12. Firstly, in view of the above Standing Order, the appellant- management should have served a notice on the second respondent, but has not done so, and in the absence of the same, the second respondent was deemed to have completed the period of probation satisfactorily. Secondly, it is admitted by the appellant- management that the second respondent continued to serve till the order of termination of service which was given effect from February 1, 1981, and thus, it would be clear that factually he continued to serve till January 31, 1981.

13. As per the Standing Orders, a workman can be employed on probation only for a period of 12 months or for such further extended period not exceeding 6 months. Thus the period of probation cannot exceed 18 months. In the instant case, the second respondent has served for a period of 18 months. As per Clause 13 of the Standing Orders, the employer cannot dispense with the service of any workman with not less than one year of continuous service except for a reasonable cause and without giving such workman atleast one month's notice or wages in lieu of such notice. Though the second respondent has served for 18 months continuously, either no notice was served on him or no enquiry was conducted before terminating his service. Thus the order of termination of the second respondent was contrary to the above Standing Order and it has got to be declared as bad. The order of the learned single Judge confirming the Award of the Labour Court in mat regard has to be confirmed.

14. While passing of the Award, setting aside the dismissal of the second respondent, the Labour Court has ordered reinstatement of the second respondent in service with back wages and continuity of service. The said order of the Labour Court was confirmed by the learned single Judge. It is an admitted position that consequent to the order in the writ petition, the second respondent has been reinstated in service. We are of the firm opinion that the Award of the Labour Court granting the second respondent full back wages and the confirmation of the same by the learned single Judge are not proper.

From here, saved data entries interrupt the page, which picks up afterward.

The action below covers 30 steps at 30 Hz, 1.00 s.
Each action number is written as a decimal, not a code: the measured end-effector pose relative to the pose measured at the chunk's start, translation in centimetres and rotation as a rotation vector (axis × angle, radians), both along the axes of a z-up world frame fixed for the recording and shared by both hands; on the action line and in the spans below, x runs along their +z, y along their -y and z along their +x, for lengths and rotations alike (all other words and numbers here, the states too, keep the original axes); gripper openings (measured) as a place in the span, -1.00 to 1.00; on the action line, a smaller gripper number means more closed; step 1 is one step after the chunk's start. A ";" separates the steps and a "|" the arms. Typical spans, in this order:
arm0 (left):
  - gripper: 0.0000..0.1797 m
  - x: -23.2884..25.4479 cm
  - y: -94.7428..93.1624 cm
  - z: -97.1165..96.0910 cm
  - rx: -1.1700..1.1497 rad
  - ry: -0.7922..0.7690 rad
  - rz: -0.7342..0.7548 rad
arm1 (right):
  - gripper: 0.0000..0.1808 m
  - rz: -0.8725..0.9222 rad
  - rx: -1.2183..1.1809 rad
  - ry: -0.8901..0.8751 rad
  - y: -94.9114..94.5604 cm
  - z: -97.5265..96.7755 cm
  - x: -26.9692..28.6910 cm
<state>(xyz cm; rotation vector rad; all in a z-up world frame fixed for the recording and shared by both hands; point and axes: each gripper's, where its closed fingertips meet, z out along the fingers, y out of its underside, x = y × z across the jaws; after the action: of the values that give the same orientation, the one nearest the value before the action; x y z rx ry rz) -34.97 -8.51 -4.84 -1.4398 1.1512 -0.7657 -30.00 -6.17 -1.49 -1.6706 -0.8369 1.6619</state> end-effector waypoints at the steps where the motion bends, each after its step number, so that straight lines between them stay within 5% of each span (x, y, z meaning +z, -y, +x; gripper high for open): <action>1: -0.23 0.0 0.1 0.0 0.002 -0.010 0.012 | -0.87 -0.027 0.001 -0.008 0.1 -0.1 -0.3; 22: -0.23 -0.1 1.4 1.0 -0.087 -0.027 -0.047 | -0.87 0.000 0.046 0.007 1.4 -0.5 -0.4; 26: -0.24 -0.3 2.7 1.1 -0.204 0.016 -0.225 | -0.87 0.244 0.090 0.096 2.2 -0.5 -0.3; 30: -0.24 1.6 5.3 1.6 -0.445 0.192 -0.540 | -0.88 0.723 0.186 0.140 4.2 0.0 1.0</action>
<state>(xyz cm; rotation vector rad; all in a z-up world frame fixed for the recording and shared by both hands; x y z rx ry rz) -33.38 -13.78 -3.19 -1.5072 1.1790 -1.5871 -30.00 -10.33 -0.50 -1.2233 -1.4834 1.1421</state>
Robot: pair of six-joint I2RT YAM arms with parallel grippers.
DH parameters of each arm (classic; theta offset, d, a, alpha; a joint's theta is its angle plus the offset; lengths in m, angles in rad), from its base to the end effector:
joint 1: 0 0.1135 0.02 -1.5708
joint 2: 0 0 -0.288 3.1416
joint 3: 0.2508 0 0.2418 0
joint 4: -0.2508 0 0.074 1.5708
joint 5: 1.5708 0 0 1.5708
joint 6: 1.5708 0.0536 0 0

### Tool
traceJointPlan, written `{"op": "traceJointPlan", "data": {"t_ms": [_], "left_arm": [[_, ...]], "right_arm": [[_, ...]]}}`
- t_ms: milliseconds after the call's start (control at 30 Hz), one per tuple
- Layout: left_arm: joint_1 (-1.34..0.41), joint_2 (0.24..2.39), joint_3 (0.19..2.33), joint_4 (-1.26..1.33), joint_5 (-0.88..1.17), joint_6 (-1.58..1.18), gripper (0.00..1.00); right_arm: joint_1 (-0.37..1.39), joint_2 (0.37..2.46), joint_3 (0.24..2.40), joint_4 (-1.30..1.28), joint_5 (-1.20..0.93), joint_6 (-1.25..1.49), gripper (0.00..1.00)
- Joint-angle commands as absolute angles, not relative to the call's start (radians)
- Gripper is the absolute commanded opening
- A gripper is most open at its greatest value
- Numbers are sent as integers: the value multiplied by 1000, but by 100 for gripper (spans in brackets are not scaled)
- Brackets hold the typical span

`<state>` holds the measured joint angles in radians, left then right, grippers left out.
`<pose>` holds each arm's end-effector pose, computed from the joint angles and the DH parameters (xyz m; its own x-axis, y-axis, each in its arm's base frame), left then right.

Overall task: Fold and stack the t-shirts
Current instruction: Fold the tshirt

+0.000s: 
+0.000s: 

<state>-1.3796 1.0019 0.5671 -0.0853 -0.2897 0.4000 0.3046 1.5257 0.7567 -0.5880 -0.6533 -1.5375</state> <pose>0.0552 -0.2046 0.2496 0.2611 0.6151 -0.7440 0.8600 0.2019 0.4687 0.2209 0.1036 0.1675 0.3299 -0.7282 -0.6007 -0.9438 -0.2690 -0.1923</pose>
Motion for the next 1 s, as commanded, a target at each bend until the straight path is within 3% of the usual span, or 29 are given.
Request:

15. The learned counsel appearing for the appellant-management brought to our notice that on February 1, 1981, the second respondent was terminated from service and till 1985, he was conducting a cycle repair and hire shop, and thus it cannot be stated that he was without employment. A reading of the Award would reveal that the appellant-management in order to prove the above contention relied on some documents. Despite the production of those documents, the Labour Court was of the opinion that those documents had no probative value and practically the second respondent was not getting any net income worthy to be taken note of while considering the compensation. In view of the documents filed by the appellant-management to prove the fact that the second respondent was running a cycle shop and thus he was not without employment during 1981-85, the Labour Court was not proper in granting full back wages. Considering all the facts and circumstances, we are of the view that the second respondent, apart from reinstatement and continuity of service, is entitled only to 25% of the back wages from the time of termination of service till the time of reinstatement. Writ appeal is disposed of accordingly, but without any orders as to the costs.